— Your assignment —
Give back the entire listing below, unaltered.

— Data below —
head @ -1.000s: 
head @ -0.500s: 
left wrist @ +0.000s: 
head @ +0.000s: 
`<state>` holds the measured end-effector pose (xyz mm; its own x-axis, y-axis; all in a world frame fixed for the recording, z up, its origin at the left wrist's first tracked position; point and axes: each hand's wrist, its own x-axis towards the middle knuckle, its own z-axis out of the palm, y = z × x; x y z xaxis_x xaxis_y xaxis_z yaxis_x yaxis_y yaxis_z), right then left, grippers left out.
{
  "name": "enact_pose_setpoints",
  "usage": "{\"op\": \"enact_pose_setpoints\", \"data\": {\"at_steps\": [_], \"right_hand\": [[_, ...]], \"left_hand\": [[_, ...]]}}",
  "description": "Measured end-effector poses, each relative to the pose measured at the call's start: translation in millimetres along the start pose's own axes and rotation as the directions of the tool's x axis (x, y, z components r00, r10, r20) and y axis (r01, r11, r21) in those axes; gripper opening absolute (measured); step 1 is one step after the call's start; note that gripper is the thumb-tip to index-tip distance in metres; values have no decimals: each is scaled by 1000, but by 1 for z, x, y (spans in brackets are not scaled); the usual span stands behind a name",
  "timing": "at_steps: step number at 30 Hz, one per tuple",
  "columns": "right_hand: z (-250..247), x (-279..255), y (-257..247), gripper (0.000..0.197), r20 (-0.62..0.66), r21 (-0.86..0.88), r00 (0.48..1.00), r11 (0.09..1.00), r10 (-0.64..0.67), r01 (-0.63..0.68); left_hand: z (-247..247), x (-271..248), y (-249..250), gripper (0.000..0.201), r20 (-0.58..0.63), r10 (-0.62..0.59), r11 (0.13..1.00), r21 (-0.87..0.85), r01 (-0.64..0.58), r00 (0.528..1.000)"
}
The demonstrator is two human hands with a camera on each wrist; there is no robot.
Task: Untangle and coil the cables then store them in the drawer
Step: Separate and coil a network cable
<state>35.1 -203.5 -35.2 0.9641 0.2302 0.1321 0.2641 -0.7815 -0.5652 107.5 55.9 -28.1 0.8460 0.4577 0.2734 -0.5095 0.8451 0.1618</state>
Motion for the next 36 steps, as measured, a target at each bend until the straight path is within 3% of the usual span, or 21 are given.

— Exercise output —
head @ -1.000s: 
head @ -0.500s: 
left wrist @ +0.000s: 
head @ +0.000s: 
`<state>` holds the measured end-effector pose (xyz mm; its own x-axis, y-axis; all in a world frame fixed for the recording, z up, its origin at the left wrist's first tracked position; point and axes: each hand's wrist, its own x-axis towards the middle knuckle, its own z-axis out of the palm, y = z × x; x y z xaxis_x xaxis_y xaxis_z yaxis_x yaxis_y yaxis_z), right then left, grippers left out.
{
  "name": "enact_pose_setpoints",
  "usage": "{\"op\": \"enact_pose_setpoints\", \"data\": {\"at_steps\": [_], \"right_hand\": [[_, ...]], \"left_hand\": [[_, ...]]}}",
  "description": "Measured end-effector poses, each relative to the pose measured at the call's start: translation in millimetres along the start pose's own axes and rotation as the directions of the tool's x axis (x, y, z components r00, r10, r20) and y axis (r01, r11, r21) in those axes; gripper opening absolute (measured); step 1 is one step after the call's start; note that gripper is the thumb-tip to index-tip distance in metres; values have no decimals: each is scaled by 1000, but by 1 for z, x, y (spans in brackets are not scaled); the usual span stands behind a name",
  "timing": "at_steps: step number at 30 Hz, one per tuple",
  "columns": "right_hand: z (-250..247), x (-279..255), y (-257..247), gripper (0.000..0.197), r20 (-0.62..0.66), r21 (-0.86..0.88), r00 (0.48..1.00), r11 (0.09..1.00), r10 (-0.64..0.67), r01 (-0.63..0.68); left_hand: z (-247..247), x (-271..248), y (-249..250), gripper (0.000..0.201), r20 (-0.58..0.63), r10 (-0.62..0.59), r11 (0.13..1.00), r21 (-0.87..0.85), r01 (-0.64..0.58), r00 (0.528..1.000)"
}
The demonstrator is two human hands with a camera on each wrist; there is no robot.
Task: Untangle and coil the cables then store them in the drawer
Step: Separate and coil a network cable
<state>35.1 -203.5 -35.2 0.9641 0.2302 0.1321 0.2641 -0.7815 -0.5652 107.5 55.9 -28.1 0.8460 0.4577 0.2734 -0.5095 0.8451 0.1618</state>
Motion for the next 36 steps, as measured, a target at each bend until the straight path is within 3% of the usual span, or 21 are given.

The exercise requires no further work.